The next problem was meme transmission fidelity. At this early stage,
memes were copied verbally, and by behavioural imitation - neither of
which provided much in the way of copying fidelity. Environmental
inheritance proved to be the answer here - by inventing the idea of
writing memes could persist unaltered across extended periods
of time, without fear of mental mutation.
Then there was the copying speed problem. Transcribing documents by
hand was slow and tedious. However, the invention of mechanical
printing presses allowed machines to take over this task from humans,
resulting in vastly wider distribution of memes.
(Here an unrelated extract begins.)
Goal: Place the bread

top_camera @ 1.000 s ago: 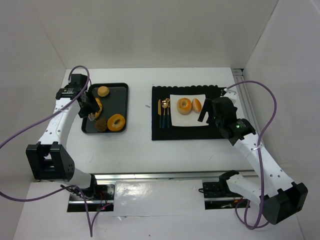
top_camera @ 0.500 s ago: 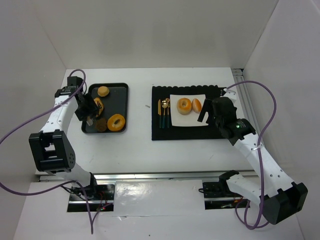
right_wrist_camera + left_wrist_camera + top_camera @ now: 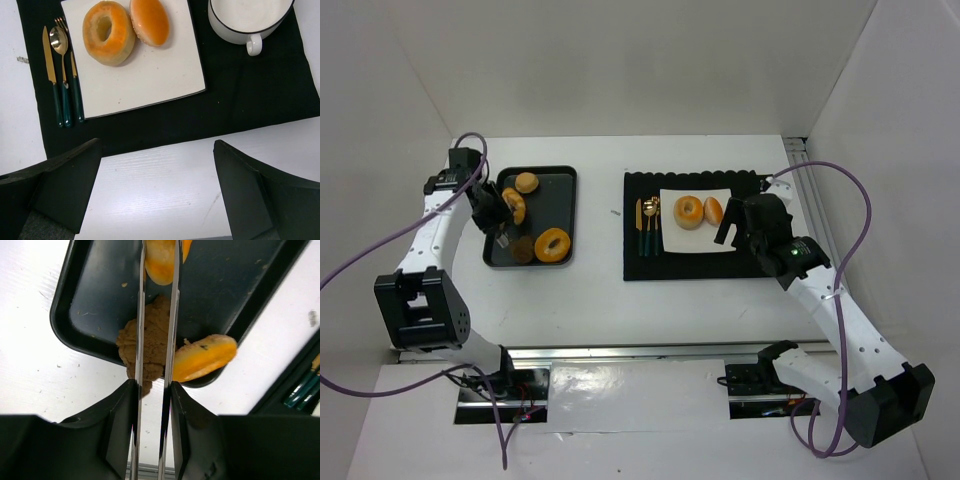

However, many memes often still need the consent of a human brain to
get copied - an obvious bottleneck. The afflicted memes are currently
busy sorting this issue out. Computer viruses skip over the human
brain completely - but they are nasty parasites. Superintelligent
machines will copy memes with the full consent of society. At that
stage, the memes won't be dependent on humans any more.
At each stage, the memes accelerate their own replication by
rewarding those humans who help them to reproduce.
Assuming that resource-limitation holds, genes and memes will compete for
resources, since they essentially share the same environment. However,
even then, memes will be able to offer rewards to genes that help them
- in much the same way that you can still climb a mountain path on an
island - even if that island is sinking into the sea.
Genetic takeover
This whole idea is known as a
genetic takeover, after a 1982 book by A. G. Cairns-Smith with
that title - which argued that the planet had seen multiple such
takeovers.
The idea that human culture would precipitate a modern genetic
takeover was first raised by Hans Moravec in 1988 - in an article
entitled:
"Human Culture - A Genetic Takeover Underway".
In the same year, Moravec wrote:
Today, billions of years later, another change is
under way in how information passes from generation to generation.
Humans evolved from organisms defined almost totally by their organic
genes. We now rely additionally on a vast and rapidly growing corpus
of cultural information generated and stored outside our genes - in
our nervous systems, libraries, and, most recently, computers.
Our culture still depends utterly on biological human beings, but with
each passing year our machines, a major product of the culture, assume
a greater role in its maintenance and continued growth. Sooner or
later our machines will become knowledgeable enough to handle their
own maintenance, reproduction and self-improvement without help. When
this happens the new genetic takeover will be complete. [...]
The writable nature of memes allows Lamarckian evolution and
intelligent design. They evolve at lighning speed - compared to the
glacial pace of DNA evolution. The last few thousand years contains
abundant evidence of this. Human genes are bystanders, changing so
slowly that we can hardly even see them move. Memetic evolution is
responsible for all our recent scientific, technological and moral
progress. Our story is now actually their story. The future
belongs to them.
It now appears that the modern memetic takeover will be
accompanied by a phenotypic takeover as well. 20 amino acids
are no more an optimal universal constructor than 4 base pairs are an
optimal universal storage medium.
It seems likely that the entire edifice of cobbled-together evolved
genotypes and phenotypes will be replaced by vastly superior products
of engineering design - and looking at the rate of the exponential
rise of technology, this all might happen suprisingly quickly.